▶ Exercise description: Give back exactly the lines spanning from the one containing "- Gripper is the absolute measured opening" to the final line of the records below, and no others.
____
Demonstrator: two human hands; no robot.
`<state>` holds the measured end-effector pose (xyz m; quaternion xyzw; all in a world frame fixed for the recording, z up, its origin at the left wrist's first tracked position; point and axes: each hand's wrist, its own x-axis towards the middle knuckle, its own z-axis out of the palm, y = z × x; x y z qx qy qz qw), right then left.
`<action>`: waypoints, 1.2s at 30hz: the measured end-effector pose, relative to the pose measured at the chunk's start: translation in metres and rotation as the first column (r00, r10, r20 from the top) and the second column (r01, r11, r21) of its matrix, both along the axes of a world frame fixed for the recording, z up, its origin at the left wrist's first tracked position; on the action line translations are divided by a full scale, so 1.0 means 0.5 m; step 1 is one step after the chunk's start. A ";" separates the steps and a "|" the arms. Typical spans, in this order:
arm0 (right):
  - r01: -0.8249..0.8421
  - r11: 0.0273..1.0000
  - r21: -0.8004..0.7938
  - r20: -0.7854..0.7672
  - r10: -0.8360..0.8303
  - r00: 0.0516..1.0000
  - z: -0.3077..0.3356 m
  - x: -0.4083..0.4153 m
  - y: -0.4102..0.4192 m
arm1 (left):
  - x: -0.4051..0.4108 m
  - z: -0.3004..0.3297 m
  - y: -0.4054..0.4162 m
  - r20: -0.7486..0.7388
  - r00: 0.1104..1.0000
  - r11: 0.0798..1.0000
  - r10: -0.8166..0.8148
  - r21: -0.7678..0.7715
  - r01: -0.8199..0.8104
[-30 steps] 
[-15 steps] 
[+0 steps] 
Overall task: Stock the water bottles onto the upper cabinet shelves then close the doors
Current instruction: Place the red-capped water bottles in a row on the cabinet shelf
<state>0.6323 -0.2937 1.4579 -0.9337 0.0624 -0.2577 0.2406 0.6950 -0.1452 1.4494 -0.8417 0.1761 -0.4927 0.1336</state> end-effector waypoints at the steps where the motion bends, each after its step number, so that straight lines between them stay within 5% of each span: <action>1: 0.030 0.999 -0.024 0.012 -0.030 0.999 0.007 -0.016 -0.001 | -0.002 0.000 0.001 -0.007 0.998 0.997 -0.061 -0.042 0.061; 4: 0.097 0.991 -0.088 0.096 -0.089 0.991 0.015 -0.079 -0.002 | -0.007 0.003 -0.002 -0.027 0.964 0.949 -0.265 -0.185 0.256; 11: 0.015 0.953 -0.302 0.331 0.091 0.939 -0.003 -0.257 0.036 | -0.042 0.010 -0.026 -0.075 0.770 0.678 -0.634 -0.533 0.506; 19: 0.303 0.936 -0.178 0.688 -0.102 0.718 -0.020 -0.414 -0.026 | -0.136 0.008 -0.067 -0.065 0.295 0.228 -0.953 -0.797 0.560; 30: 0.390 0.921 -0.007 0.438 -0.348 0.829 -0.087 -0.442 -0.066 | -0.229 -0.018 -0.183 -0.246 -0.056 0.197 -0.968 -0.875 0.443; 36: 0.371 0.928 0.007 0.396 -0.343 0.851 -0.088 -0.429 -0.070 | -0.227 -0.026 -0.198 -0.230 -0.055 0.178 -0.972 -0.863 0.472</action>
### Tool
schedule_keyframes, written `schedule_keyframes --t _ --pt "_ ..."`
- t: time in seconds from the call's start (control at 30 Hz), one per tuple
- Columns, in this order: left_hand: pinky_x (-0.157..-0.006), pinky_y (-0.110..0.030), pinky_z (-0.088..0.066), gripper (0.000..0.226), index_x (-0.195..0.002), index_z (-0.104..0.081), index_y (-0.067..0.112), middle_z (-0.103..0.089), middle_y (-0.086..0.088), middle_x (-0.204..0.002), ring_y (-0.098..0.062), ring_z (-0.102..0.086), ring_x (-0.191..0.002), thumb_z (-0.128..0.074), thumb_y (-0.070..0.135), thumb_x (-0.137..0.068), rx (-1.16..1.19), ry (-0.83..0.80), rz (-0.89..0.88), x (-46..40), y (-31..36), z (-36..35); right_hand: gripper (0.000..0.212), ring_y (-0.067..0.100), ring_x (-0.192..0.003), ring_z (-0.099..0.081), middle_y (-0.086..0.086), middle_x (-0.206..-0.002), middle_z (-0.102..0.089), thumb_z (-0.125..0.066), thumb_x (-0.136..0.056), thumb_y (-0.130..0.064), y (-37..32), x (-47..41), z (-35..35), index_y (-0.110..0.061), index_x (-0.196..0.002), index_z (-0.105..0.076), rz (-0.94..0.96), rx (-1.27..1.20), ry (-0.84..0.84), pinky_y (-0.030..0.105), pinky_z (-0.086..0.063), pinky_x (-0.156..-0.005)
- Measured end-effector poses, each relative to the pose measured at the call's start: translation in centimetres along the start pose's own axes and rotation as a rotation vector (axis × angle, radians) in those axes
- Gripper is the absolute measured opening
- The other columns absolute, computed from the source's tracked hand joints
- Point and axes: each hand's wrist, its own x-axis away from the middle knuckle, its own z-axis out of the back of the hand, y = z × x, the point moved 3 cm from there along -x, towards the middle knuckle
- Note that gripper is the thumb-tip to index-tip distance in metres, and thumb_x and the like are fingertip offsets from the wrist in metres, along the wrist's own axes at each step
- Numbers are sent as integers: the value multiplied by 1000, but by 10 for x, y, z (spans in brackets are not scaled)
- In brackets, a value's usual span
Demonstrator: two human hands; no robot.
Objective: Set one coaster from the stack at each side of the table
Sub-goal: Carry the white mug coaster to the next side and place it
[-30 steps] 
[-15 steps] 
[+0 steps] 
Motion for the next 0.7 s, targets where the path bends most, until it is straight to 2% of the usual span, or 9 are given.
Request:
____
▶ Written solution:
- Gripper is the absolute measured opening
- The other columns absolute, computed from the source's tracked hand joints
- Point and axes: each hand's wrist, its own x-axis away from the middle knuckle, its own z-axis out of the back of the hand, y = z × x, the point moved 3 cm from there along -x, towards the middle knuckle
- Note that gripper is the thumb-tip to index-tip distance in metres, and thumb_x and the like are fingertip offsets from the wrist in metres, along the wrist's own axes at each step
- Numbers are sent as integers: the value multiplied by 1000, but by 10 for x, y, z (spans in brackets are not scaled)
- In brackets, a value's usual span
Demonstrator: two human hands; no robot.
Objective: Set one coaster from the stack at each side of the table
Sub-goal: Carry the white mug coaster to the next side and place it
[-30 steps] 
[-15 steps] 
[+0 steps] 
Motion for the next 0.7 s, targets where the path bends most, until it is straight to 2% of the usual span, or 9 are given.
Request:

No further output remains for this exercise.